Task to complete => In the data that follows, find the line with "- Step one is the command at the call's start"; transcribe it, every later line up to the one with "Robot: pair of", and that line as well, exactly and with no others.

Exercise data =>
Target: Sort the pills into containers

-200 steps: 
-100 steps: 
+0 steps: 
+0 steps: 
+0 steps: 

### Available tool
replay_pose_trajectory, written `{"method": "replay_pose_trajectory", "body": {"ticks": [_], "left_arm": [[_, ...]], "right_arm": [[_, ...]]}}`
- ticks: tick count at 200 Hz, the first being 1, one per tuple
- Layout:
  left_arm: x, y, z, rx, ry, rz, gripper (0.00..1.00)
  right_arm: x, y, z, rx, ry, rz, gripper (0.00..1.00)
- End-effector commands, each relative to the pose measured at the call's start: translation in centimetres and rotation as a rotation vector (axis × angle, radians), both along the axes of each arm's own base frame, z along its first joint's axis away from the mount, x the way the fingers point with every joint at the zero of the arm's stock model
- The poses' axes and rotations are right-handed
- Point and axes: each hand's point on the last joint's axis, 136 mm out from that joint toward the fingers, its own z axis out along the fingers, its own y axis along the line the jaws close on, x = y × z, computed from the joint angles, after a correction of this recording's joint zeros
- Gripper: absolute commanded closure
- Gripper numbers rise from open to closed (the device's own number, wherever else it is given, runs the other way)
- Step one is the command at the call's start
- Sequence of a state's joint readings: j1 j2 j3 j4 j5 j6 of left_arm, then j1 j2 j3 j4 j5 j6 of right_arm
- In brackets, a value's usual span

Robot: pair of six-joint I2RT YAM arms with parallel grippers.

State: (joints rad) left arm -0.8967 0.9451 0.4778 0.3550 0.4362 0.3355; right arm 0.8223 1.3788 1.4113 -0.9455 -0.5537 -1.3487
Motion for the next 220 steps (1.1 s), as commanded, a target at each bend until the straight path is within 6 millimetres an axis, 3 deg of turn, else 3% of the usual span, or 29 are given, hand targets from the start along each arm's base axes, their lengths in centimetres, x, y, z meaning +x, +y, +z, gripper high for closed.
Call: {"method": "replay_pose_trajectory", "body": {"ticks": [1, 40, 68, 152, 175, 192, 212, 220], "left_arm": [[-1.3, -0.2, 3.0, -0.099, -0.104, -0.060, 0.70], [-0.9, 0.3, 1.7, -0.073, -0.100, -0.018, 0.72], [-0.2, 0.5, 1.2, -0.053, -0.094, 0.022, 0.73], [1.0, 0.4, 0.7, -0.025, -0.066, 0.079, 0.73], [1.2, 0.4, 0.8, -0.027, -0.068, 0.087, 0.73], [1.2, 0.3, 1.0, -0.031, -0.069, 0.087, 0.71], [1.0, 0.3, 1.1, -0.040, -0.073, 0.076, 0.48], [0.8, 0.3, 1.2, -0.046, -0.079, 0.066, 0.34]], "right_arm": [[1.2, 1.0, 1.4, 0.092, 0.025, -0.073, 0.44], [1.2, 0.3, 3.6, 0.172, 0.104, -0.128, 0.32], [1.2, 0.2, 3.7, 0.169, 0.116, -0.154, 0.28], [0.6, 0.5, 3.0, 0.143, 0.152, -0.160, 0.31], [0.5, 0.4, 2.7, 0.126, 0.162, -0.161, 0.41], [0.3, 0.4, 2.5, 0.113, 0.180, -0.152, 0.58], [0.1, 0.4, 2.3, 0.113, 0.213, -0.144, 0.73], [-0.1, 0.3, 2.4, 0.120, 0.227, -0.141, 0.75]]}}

Output for this task =>
- Step one is the command at the call's start
- Sequence of a state's joint readings: j1 j2 j3 j4 j5 j6 of left_arm, then j1 j2 j3 j4 j5 j6 of right_arm
- In brackets, a value's usual span

Robot: pair of six-joint I2RT YAM arms with parallel grippers.

With this, the answer is complete.